Below is a listing. Quote from it, exactly, the lines from the one containing "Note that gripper" down to the one containing "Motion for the", both ends included, and nothing else.
--------------------
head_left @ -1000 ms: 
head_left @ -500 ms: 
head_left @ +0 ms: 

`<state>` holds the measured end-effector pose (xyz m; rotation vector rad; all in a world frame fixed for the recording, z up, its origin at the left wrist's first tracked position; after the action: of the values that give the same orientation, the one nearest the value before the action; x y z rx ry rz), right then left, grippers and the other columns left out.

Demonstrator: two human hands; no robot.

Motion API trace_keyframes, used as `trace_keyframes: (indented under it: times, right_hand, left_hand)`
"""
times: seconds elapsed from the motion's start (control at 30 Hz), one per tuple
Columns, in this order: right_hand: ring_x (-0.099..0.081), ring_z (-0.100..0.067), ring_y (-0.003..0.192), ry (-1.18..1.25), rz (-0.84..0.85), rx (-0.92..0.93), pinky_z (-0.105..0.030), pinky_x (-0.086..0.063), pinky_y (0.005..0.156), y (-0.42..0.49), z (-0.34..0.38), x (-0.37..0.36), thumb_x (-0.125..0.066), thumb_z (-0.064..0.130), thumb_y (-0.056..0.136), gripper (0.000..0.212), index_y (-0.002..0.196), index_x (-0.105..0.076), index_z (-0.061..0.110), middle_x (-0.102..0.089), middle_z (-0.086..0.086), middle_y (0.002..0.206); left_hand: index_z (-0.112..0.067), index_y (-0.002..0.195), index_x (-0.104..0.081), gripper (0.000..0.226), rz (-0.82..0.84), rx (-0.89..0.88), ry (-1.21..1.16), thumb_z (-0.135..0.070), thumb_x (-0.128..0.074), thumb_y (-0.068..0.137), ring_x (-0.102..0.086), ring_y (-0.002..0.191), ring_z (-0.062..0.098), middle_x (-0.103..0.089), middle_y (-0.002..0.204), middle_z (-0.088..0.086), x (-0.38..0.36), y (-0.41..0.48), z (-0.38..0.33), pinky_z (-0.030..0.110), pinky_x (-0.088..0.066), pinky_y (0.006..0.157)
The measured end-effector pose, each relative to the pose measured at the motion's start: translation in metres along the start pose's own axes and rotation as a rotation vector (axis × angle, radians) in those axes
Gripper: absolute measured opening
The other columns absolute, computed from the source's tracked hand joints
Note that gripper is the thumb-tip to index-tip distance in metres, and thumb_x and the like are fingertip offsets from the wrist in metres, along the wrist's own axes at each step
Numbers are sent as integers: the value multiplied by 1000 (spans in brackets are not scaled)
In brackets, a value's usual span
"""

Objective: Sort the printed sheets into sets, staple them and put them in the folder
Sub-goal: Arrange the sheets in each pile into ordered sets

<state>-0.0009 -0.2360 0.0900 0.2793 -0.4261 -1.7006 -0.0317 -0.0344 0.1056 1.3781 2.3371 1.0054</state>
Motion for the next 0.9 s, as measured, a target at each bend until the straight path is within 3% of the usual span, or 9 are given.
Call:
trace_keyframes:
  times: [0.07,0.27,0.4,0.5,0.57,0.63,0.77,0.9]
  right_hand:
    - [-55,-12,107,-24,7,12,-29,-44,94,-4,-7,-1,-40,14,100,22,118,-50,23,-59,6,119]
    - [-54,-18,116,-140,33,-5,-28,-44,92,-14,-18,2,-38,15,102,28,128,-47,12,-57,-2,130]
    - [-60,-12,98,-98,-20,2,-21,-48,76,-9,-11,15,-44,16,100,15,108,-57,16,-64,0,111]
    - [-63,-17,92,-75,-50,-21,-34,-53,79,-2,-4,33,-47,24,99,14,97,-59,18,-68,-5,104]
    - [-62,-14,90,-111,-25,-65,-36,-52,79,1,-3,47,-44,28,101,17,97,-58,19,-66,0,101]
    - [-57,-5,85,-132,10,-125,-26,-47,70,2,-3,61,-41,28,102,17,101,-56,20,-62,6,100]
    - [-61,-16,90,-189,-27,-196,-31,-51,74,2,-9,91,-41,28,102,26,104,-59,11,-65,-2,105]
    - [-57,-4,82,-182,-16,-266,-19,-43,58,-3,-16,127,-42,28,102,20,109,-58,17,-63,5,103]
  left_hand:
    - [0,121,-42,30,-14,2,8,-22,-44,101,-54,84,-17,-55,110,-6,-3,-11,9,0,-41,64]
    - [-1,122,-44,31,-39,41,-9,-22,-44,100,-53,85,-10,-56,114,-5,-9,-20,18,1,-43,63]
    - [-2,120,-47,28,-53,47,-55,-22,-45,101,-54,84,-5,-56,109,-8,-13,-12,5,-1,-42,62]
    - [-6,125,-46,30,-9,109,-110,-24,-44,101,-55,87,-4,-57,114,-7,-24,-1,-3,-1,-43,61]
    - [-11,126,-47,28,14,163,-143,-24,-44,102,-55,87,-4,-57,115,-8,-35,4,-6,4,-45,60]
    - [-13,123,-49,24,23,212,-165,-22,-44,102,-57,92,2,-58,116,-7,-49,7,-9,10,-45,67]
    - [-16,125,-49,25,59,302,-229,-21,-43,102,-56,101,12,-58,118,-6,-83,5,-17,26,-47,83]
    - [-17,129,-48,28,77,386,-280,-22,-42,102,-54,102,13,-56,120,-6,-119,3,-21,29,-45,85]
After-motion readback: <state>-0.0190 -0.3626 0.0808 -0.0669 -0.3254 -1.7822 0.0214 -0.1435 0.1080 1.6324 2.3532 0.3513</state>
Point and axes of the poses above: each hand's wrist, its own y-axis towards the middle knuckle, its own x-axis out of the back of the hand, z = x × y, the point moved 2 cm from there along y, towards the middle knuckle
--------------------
EXERCISE RESULT:
Note that gripper is the thumb-tip to index-tip distance in metres, and thumb_x and the like are fingertip offsets from the wrist in metres, along the wrist's own axes at each step
Numbers are sent as integers: the value multiplied by 1000 (spans in brackets are not scaled)
In brackets, a value's usual span
"""

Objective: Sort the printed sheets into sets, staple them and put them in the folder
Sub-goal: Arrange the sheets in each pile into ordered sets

<state>-0.0009 -0.2360 0.0900 0.2793 -0.4261 -1.7006 -0.0317 -0.0344 0.1056 1.3781 2.3371 1.0054</state>
Motion for the next 0.9 s, as measured, a target at each bend until the straight path is within 3% of the usual span, or 9 are given.

Nothing else is needed for the answer.